Anti-HSV nucleoside analogs (acyclovir, valacyclovir, and famciclovir) are the mainstay of treatment for genital herpes simplex. Based on the clinical profile of the patient, episodic and/or suppressive anti-HSV treatment needs to be instituted. They have a high therapeutic index, safe, and without any significant interactions with the antiretroviral medications. The benefits of suppressive anti-HSV therapy go beyond the clinical benefits of the symptomatic person.[1] Besides enabling the resolution of lesions, it reduces the incidences of reactivation of HSV and more importantly, has been demonstrated to reduce both the plasma and mucosal shedding of HIV thus serving as an additional public health benefit and increasing the survival.[1]

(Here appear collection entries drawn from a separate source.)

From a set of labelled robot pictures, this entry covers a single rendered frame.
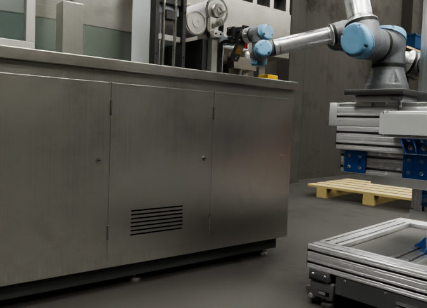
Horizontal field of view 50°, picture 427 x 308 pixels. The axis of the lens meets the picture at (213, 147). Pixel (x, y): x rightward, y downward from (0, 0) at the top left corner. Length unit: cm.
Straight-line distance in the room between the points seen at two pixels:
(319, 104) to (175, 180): 448
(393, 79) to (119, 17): 141
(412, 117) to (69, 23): 141
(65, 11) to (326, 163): 494
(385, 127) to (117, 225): 105
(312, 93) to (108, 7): 403
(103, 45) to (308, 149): 407
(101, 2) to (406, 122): 159
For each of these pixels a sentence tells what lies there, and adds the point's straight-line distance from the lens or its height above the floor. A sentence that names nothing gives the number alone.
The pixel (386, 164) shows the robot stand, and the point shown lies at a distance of 179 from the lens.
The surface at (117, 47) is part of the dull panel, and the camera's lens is 247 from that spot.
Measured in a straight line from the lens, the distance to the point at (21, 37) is 173.
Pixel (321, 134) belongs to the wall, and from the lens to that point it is 629.
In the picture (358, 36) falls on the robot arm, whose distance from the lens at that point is 167.
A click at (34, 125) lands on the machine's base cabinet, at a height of 65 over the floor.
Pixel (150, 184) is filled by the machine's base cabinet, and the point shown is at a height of 42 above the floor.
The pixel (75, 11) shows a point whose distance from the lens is 211.
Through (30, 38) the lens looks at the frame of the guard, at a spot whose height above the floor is 94.
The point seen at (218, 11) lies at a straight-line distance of 240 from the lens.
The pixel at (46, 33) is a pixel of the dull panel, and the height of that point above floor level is 107.
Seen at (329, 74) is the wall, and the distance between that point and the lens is 644.
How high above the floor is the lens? 67
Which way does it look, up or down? 3 degrees down
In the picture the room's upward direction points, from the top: 2 degrees clockwise
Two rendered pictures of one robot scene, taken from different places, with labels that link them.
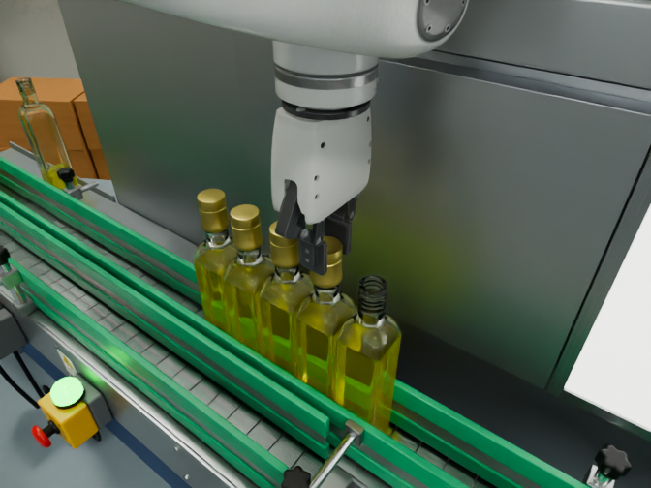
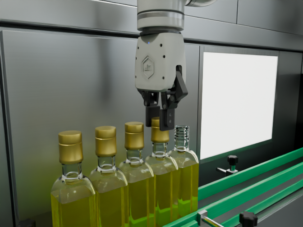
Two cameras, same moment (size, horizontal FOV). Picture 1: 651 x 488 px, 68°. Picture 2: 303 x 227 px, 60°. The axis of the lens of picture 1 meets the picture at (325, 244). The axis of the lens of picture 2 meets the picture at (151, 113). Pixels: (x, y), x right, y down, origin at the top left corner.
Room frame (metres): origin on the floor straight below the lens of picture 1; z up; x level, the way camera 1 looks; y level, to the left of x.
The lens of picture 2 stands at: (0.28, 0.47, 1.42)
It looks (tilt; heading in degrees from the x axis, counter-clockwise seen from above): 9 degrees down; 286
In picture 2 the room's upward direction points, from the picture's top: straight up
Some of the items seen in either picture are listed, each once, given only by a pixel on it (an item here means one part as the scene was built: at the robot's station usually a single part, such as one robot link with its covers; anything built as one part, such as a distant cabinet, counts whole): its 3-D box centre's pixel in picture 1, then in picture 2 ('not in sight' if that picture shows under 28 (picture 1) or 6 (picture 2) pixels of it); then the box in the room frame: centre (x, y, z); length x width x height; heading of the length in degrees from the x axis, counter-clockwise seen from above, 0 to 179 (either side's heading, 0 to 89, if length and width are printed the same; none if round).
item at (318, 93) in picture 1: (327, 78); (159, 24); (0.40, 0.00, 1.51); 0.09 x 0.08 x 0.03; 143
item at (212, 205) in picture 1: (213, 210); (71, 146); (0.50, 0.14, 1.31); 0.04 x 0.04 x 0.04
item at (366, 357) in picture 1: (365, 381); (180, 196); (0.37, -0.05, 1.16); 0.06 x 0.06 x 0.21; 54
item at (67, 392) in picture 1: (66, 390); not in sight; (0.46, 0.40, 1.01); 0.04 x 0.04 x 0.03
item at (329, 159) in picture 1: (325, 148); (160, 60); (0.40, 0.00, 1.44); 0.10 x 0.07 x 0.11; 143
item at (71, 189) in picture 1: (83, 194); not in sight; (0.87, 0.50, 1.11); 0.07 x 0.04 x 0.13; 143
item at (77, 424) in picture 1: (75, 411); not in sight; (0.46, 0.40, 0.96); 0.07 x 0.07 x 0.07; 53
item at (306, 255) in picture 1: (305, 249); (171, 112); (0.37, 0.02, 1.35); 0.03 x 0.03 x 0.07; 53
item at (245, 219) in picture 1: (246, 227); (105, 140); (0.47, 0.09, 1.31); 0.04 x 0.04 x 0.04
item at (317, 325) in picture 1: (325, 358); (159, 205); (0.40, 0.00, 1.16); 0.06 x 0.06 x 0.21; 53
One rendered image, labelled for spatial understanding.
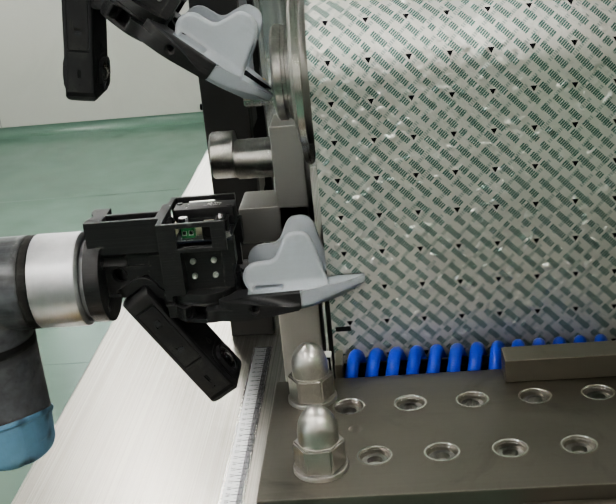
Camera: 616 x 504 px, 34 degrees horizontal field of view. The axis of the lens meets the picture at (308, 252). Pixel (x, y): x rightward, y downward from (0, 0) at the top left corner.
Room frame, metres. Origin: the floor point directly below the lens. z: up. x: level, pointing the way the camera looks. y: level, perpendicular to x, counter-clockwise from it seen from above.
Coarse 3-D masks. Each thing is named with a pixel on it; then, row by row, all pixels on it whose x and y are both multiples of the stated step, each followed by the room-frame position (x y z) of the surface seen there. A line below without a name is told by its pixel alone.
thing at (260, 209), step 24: (288, 120) 0.83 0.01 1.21; (240, 144) 0.84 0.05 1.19; (264, 144) 0.83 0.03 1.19; (288, 144) 0.82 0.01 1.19; (240, 168) 0.83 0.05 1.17; (264, 168) 0.83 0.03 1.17; (288, 168) 0.82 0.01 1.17; (264, 192) 0.86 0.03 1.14; (288, 192) 0.82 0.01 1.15; (264, 216) 0.82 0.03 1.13; (288, 216) 0.82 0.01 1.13; (312, 216) 0.84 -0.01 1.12; (264, 240) 0.82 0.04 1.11; (312, 312) 0.82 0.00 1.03; (288, 336) 0.82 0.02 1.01; (312, 336) 0.82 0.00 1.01; (288, 360) 0.83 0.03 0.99
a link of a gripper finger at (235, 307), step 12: (228, 300) 0.71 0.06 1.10; (240, 300) 0.71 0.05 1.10; (252, 300) 0.71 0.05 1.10; (264, 300) 0.71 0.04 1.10; (276, 300) 0.71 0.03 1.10; (288, 300) 0.71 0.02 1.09; (300, 300) 0.71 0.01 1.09; (204, 312) 0.72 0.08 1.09; (216, 312) 0.71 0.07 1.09; (228, 312) 0.71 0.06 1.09; (240, 312) 0.70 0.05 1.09; (252, 312) 0.71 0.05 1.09; (264, 312) 0.70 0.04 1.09; (276, 312) 0.71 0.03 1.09; (288, 312) 0.71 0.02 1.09
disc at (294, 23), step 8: (296, 0) 0.77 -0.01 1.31; (296, 8) 0.76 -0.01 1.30; (296, 16) 0.75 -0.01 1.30; (296, 24) 0.75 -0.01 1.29; (296, 32) 0.74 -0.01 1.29; (296, 40) 0.74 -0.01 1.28; (296, 48) 0.74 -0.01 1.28; (296, 56) 0.73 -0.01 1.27; (296, 64) 0.73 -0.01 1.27; (296, 72) 0.73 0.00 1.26; (296, 80) 0.73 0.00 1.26; (296, 88) 0.73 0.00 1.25; (296, 96) 0.73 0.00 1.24; (296, 104) 0.73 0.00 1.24; (304, 104) 0.75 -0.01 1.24; (304, 112) 0.74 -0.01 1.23; (304, 120) 0.74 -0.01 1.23; (304, 128) 0.74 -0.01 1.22; (304, 136) 0.74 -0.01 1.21; (304, 144) 0.75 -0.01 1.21; (312, 144) 0.79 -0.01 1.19; (304, 152) 0.76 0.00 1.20; (312, 152) 0.78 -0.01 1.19; (312, 160) 0.78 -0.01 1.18
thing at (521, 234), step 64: (576, 128) 0.72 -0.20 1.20; (320, 192) 0.74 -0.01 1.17; (384, 192) 0.74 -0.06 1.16; (448, 192) 0.73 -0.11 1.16; (512, 192) 0.73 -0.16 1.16; (576, 192) 0.72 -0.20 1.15; (384, 256) 0.74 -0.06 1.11; (448, 256) 0.73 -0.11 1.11; (512, 256) 0.73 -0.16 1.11; (576, 256) 0.72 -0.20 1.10; (384, 320) 0.74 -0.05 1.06; (448, 320) 0.73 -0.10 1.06; (512, 320) 0.73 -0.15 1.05; (576, 320) 0.72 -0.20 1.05
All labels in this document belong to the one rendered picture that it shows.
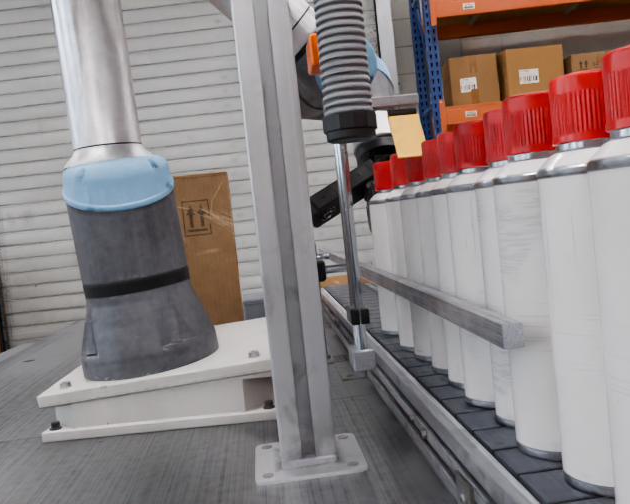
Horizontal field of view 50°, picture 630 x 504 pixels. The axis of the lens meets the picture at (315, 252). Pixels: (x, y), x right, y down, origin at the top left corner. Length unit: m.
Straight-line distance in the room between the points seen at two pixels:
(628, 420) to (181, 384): 0.48
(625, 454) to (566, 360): 0.06
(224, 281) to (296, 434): 0.61
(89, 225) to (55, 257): 4.60
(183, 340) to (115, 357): 0.07
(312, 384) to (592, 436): 0.25
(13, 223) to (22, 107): 0.85
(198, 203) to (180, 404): 0.49
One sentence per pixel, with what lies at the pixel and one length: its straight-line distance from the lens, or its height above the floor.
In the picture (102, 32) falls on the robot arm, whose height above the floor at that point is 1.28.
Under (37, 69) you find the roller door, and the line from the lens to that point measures 5.46.
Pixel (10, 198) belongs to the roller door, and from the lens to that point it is 5.45.
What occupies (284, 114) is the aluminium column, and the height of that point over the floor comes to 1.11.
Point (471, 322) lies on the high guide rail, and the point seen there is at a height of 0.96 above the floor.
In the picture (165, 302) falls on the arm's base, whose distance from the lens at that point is 0.74.
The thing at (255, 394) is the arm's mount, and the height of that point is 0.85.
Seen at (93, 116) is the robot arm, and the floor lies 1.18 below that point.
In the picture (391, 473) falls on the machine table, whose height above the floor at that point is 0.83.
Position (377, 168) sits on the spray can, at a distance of 0.80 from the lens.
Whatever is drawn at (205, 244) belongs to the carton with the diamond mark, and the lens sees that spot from 1.13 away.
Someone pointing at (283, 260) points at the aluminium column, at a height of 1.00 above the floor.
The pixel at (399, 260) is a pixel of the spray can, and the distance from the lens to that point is 0.70.
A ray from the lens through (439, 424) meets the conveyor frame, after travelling 0.50.
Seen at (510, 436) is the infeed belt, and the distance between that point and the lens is 0.45.
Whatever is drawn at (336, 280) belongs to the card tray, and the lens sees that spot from 1.76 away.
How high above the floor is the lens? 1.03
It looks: 3 degrees down
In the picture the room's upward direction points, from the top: 6 degrees counter-clockwise
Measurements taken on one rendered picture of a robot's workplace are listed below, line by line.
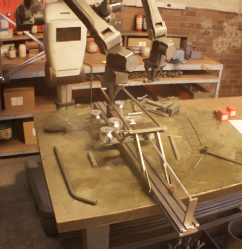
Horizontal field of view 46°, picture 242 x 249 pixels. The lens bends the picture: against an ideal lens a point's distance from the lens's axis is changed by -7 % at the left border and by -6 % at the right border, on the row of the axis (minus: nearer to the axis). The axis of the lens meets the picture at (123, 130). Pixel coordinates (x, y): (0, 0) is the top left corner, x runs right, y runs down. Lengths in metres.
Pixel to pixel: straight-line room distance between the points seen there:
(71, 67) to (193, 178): 0.96
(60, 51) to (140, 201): 1.01
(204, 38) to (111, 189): 3.12
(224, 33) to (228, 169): 3.05
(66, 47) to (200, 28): 2.42
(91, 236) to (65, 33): 1.07
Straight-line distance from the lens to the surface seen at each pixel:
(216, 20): 3.95
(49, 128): 1.31
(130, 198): 0.96
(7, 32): 2.96
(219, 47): 4.07
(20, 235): 2.07
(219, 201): 2.06
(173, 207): 0.90
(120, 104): 1.49
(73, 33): 1.67
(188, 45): 3.20
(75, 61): 1.71
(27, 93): 2.57
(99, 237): 1.06
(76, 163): 1.11
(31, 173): 2.16
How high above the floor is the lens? 1.50
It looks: 27 degrees down
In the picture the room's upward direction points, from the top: 4 degrees clockwise
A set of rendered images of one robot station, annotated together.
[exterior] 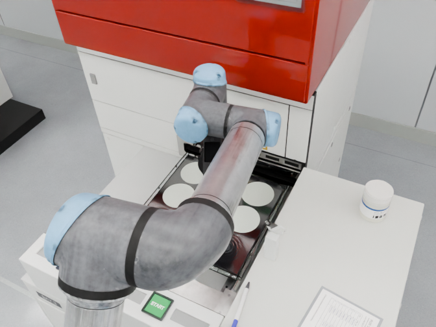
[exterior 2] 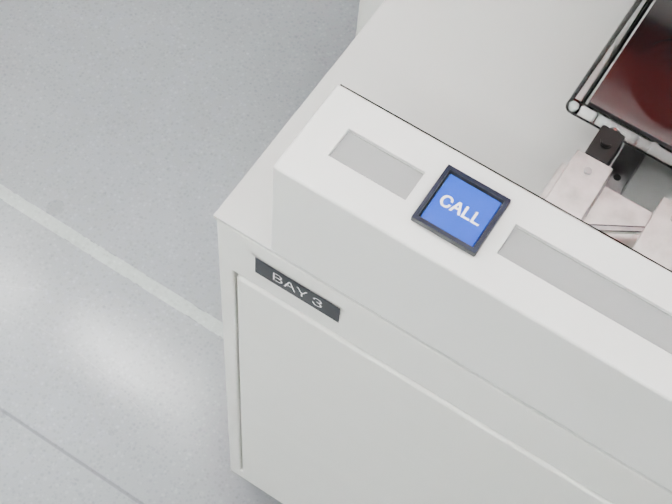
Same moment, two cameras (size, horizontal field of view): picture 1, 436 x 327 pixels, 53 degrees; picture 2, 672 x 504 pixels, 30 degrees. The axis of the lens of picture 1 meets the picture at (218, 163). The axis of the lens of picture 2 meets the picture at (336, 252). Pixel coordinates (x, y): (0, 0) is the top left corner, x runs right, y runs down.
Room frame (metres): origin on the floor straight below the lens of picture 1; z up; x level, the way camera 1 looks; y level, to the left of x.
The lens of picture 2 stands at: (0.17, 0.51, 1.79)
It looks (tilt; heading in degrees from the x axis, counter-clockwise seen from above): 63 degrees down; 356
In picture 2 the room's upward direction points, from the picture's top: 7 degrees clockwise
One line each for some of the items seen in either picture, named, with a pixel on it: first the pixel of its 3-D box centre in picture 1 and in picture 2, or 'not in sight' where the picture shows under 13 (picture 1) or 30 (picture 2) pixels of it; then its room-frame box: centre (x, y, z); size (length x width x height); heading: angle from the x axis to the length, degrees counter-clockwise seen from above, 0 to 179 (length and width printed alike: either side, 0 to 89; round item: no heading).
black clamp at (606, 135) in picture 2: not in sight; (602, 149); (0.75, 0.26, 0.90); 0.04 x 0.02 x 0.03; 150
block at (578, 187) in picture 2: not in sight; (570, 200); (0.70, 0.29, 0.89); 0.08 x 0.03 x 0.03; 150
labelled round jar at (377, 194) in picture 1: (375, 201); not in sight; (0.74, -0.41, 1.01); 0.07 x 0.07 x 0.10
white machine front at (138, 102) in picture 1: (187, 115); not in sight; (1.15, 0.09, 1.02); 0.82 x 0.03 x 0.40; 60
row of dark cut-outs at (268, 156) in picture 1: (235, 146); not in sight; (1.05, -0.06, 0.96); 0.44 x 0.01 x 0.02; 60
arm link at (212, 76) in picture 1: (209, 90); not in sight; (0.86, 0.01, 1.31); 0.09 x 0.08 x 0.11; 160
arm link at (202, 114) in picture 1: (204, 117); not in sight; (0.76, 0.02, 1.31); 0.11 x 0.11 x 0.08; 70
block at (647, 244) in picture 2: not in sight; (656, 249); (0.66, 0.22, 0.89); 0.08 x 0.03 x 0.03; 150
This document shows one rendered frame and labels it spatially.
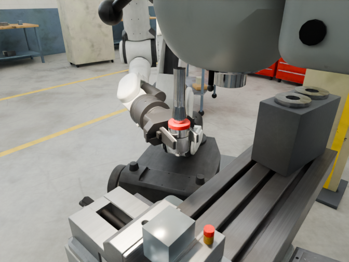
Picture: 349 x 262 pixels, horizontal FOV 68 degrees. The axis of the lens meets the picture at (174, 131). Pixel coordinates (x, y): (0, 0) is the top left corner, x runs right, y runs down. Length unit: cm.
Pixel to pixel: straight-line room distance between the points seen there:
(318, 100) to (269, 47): 52
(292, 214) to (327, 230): 148
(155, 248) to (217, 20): 30
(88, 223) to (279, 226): 39
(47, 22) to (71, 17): 214
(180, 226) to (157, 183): 91
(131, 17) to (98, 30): 572
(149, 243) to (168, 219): 4
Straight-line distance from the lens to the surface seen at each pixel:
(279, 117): 72
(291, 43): 23
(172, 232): 39
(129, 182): 134
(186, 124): 53
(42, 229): 208
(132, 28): 91
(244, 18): 27
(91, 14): 654
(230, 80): 37
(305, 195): 73
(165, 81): 114
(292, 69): 517
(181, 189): 126
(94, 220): 52
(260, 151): 79
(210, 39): 31
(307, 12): 23
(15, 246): 206
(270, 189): 72
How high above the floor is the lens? 139
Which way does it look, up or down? 27 degrees down
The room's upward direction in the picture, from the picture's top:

Some general wound-care principles apply to all hand infections[1],[2]
Excessive scarring following HSV infection in an HIV-infected individual is the norm. However, widespread lesions over hands should not be neglected as they heal with contractures further escalating the morbidity of the patient.
It is established that most hand infections can be treated with an initial period of rest, immobilization, and elevation.[8],[9] Splint immobilization and elevation can protect the affected area, minimize edema, and decrease pain. Splinting depends on the site of involvement. If a single digit is infected, a finger splint supporting the interphalangeal joints in extension is usually adequate. If the palm, the metacarpophalangeal joint, or larger portions of the hand are infected, splinting in a position of function can help protect against flexion contractures and hasten rehabilitation.[8],[9] Hence, in addition to antiviral therapy, it is imperative to educate the patient about the importance of exercise, physiotherapy, and rehabilitation to avoid debilitating deformities.
Conclusion | |  |
Diagnosing the atypical manifestations of HSV in an HIV-infected individual requires a high index of clinical suspicion. Painful and hemorrhagic crusted plaques over the hands and in an HIV-infected individual must raise the possibility of HSV infection before other etiologies are sought for. This case is presented here for its unique morphology unusually progressing to form contractures and also to highlight the importance of physiotherapy in preventing deformities in such patients.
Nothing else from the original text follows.